WORK INSTRUCTION => Restate all entries exactly.

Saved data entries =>
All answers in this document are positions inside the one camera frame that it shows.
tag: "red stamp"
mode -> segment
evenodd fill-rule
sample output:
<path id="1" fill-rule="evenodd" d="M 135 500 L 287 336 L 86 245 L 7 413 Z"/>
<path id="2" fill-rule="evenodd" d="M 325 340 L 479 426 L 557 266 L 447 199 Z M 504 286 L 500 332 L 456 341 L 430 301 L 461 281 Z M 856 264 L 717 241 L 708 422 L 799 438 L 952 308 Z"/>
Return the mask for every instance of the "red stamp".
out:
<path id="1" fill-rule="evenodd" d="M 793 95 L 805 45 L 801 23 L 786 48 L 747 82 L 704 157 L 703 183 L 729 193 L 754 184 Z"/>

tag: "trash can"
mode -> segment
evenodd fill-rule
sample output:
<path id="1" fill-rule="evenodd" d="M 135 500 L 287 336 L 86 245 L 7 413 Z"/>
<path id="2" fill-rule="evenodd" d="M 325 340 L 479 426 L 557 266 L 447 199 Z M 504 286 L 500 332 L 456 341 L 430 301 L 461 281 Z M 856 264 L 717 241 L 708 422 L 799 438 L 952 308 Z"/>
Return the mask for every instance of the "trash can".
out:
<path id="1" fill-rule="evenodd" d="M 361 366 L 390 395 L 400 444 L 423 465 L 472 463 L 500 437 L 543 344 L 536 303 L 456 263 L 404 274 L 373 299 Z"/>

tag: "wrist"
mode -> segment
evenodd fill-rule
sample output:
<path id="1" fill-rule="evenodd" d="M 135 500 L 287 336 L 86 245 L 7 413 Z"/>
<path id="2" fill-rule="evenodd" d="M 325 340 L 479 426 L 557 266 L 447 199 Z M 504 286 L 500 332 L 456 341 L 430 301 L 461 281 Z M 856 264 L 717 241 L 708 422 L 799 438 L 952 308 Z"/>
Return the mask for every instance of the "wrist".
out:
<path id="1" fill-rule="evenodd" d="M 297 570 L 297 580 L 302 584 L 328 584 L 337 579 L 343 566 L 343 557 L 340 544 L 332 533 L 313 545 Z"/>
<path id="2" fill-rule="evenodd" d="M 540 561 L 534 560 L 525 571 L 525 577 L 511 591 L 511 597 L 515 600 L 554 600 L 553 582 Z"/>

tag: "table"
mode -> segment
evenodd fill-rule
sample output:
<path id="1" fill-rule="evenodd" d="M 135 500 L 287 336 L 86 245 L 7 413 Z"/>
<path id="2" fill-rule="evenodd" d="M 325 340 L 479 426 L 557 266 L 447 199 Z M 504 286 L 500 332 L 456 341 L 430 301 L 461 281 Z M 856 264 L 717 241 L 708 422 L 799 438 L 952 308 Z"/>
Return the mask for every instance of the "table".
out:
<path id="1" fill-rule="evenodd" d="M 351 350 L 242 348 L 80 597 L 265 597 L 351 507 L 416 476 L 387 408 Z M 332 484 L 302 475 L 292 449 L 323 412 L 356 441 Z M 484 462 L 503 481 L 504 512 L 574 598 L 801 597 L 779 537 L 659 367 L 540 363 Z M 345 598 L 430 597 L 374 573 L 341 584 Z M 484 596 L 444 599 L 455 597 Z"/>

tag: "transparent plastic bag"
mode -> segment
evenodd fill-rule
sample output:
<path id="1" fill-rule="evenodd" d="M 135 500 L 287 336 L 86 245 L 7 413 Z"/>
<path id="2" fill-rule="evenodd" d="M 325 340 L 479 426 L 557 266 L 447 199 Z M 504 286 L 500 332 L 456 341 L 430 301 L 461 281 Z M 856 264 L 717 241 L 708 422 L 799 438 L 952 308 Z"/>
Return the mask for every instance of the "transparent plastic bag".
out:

EXERCISE SOLUTION =>
All answers in this document are positions inside the one camera frame that it shows.
tag: "red stamp"
mode -> segment
evenodd fill-rule
sample output:
<path id="1" fill-rule="evenodd" d="M 135 500 L 287 336 L 86 245 L 7 413 Z"/>
<path id="2" fill-rule="evenodd" d="M 325 340 L 479 426 L 557 266 L 447 199 Z M 504 286 L 500 332 L 456 341 L 430 301 L 461 281 Z M 856 264 L 717 241 L 708 422 L 799 438 L 952 308 Z"/>
Return the mask for every instance of the "red stamp".
out:
<path id="1" fill-rule="evenodd" d="M 793 95 L 805 45 L 801 23 L 786 48 L 747 82 L 704 157 L 703 183 L 729 193 L 754 184 Z"/>

tag: "trash can"
mode -> segment
evenodd fill-rule
sample output:
<path id="1" fill-rule="evenodd" d="M 135 500 L 287 336 L 86 245 L 7 413 Z"/>
<path id="2" fill-rule="evenodd" d="M 325 340 L 479 426 L 557 266 L 447 199 Z M 504 286 L 500 332 L 456 341 L 430 301 L 461 281 Z M 856 264 L 717 241 L 708 422 L 799 438 L 952 308 Z"/>
Return the mask for every instance of the "trash can".
out:
<path id="1" fill-rule="evenodd" d="M 361 366 L 390 395 L 400 444 L 423 465 L 472 463 L 500 437 L 543 344 L 536 303 L 456 263 L 404 274 L 373 299 Z"/>

tag: "wrist"
mode -> segment
evenodd fill-rule
sample output:
<path id="1" fill-rule="evenodd" d="M 135 500 L 287 336 L 86 245 L 7 413 Z"/>
<path id="2" fill-rule="evenodd" d="M 325 340 L 479 426 L 557 266 L 447 199 Z M 504 286 L 500 332 L 456 341 L 430 301 L 461 281 Z M 856 264 L 717 241 L 708 422 L 799 438 L 952 308 Z"/>
Return the mask for every instance of the "wrist".
out:
<path id="1" fill-rule="evenodd" d="M 297 570 L 297 580 L 302 584 L 328 584 L 337 579 L 343 566 L 343 557 L 340 544 L 332 533 L 313 545 Z"/>
<path id="2" fill-rule="evenodd" d="M 540 561 L 534 560 L 525 571 L 525 577 L 511 591 L 511 597 L 515 600 L 554 600 L 553 582 Z"/>

tag: "table"
mode -> segment
evenodd fill-rule
sample output:
<path id="1" fill-rule="evenodd" d="M 135 500 L 287 336 L 86 245 L 7 413 Z"/>
<path id="2" fill-rule="evenodd" d="M 325 340 L 479 426 L 557 266 L 447 199 Z M 504 286 L 500 332 L 456 341 L 430 301 L 461 281 Z M 856 264 L 717 241 L 708 422 L 799 438 L 952 308 Z"/>
Return the mask for every instance of the "table".
out:
<path id="1" fill-rule="evenodd" d="M 351 350 L 242 348 L 80 597 L 265 597 L 351 507 L 416 476 L 387 408 Z M 332 484 L 302 475 L 292 449 L 323 412 L 356 441 Z M 484 462 L 503 481 L 504 512 L 574 598 L 801 597 L 779 537 L 659 367 L 540 363 Z M 345 598 L 430 597 L 374 573 L 341 584 Z M 484 596 L 444 599 L 455 597 Z"/>

tag: "transparent plastic bag"
mode -> segment
evenodd fill-rule
sample output:
<path id="1" fill-rule="evenodd" d="M 135 500 L 287 336 L 86 245 L 7 413 Z"/>
<path id="2" fill-rule="evenodd" d="M 325 340 L 479 426 L 557 266 L 447 199 Z M 504 286 L 500 332 L 456 341 L 430 301 L 461 281 Z M 856 264 L 717 241 L 708 422 L 799 438 L 952 308 Z"/>
Return the mask for every instance of the "transparent plastic bag".
out:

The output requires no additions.